Matt McGorry: There are obviously many different ways to do it. I think as a man, a big part of it is learning to understand and parse apart my privilege and my understanding of that, essentially how it influences my life and the choices that I’ve made in the past and the choices I continue to make even in doing the work. And continually learning and reading books and reading articles. It’s really about listening, and part of that listening is self-education. And part of that is talking to and being open to conversations with people in my life who are women or people of color when it comes to racial issues, but still being aware of the fact that it’s not women’s responsibility or people of color’s responsibility to educate me about these things.
I have to be careful that I’m not requiring that of people that I’m talking to who are marginalized. Sometimes I won’t be wanted or invited to conversations, and that’s OK too. And sometimes they won’t even tell me that they don’t necessarily want me in the conversation, and I have to be aware of that and take that into consideration as well.
I have been fortunate enough to have a platform due to acting that, since I have a certain number of followers [on social media], as I’m educating myself on these issues, I can retweet or repost articles or videos. I think that’s valuable for people to do even if they don’t have a following of my size.
One of the friends who got me very interested in Black Lives Matter was posting about these issues—and, unfortunately, it took my friend who’s a white man … to get me to pay attention. But sometimes that is the unfortunate nature of privilege.
It’s not that I need to be telling Black people about Black Lives Matter and I don’t need to be telling women about gender issues, but I need to be telling the people who are in my position. Some people have said that it’s useful to be able to point to me when talking to their white male friends about these things … I think there is some value for other men to see a man who says, “I am a feminist.” But it’s now asking myself the question: How do I make a deeper impact?
Rewire:You’ve written and spoken about how it’s only been a year in your journey as a feminist. Tell us what that experience has been like up to this point.
MM: I’m starting to examine my own views on the world … I don’t care how well your parents raised you or how inclusive your parents are—and my parents were very inclusive. You still grow up in a society where your media, your peers, and all these outside forces are pushing you toward sexism, racism, and all these things in a very insidious way. So … I then said I want to hold myself to a higher standard, but you don’t even know what that looks like at that time.
As you start learning about injustices, you start to realize aspects of your own self that are problematic. And that can be painful because, in these moments of realization, someone calls you out and you already feel like this is a risk. Obviously, the risk that I take in speaking about these things is relative to the risk that people who are not white or men or cis or straight take in this.
Rewire: I do wonder if there is a bit of a tension between the celebrity aspect of your identity, which may be about promoting the self, and the activist aspect, which is about lifting up other people who are not as privileged. How do you navigate that?
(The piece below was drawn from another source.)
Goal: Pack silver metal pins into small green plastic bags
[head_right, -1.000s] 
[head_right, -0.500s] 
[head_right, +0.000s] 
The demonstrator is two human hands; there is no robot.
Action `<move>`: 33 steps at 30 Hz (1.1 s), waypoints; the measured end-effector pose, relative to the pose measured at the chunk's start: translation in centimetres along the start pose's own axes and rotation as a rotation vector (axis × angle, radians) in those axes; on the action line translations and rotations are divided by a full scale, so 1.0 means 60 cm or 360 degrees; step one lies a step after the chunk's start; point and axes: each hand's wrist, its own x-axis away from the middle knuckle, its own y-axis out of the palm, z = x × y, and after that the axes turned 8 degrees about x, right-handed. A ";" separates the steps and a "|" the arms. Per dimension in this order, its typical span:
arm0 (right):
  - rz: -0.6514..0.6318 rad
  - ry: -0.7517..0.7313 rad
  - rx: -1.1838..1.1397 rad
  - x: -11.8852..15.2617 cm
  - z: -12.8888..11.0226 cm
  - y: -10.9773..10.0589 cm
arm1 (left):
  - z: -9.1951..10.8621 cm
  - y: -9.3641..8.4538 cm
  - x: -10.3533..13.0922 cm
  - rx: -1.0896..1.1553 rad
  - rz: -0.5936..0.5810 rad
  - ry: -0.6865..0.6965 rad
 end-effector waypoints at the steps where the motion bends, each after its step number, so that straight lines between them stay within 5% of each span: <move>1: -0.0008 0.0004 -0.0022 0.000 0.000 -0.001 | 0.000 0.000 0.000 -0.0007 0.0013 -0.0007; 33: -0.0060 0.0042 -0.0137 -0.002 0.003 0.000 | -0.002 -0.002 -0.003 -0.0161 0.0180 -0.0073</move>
MM: I’m always thinking about it and always trying to figure out what might be the best way … as I have had opportunities like this or getting on the Nightly Show to say these things, it was important for me to have enough education on these topics, and conversations [with people] in real life to know how to not fuck up something like that, and to hopefully be more of service to any of these movements than to make it about myself, therefore excluding people and not being able to have as much of an impact.
There’s not any [clear-cut path with these things] … I can ask women in my life about issues of feminism, and they are going to disagree with other women. And there are people online who don’t think that men should call themselves feminists. It was a conflicting moment for me actually when I was nominated [through an online poll, by supporters] as a potential “Feminist Celebrity of the Year.”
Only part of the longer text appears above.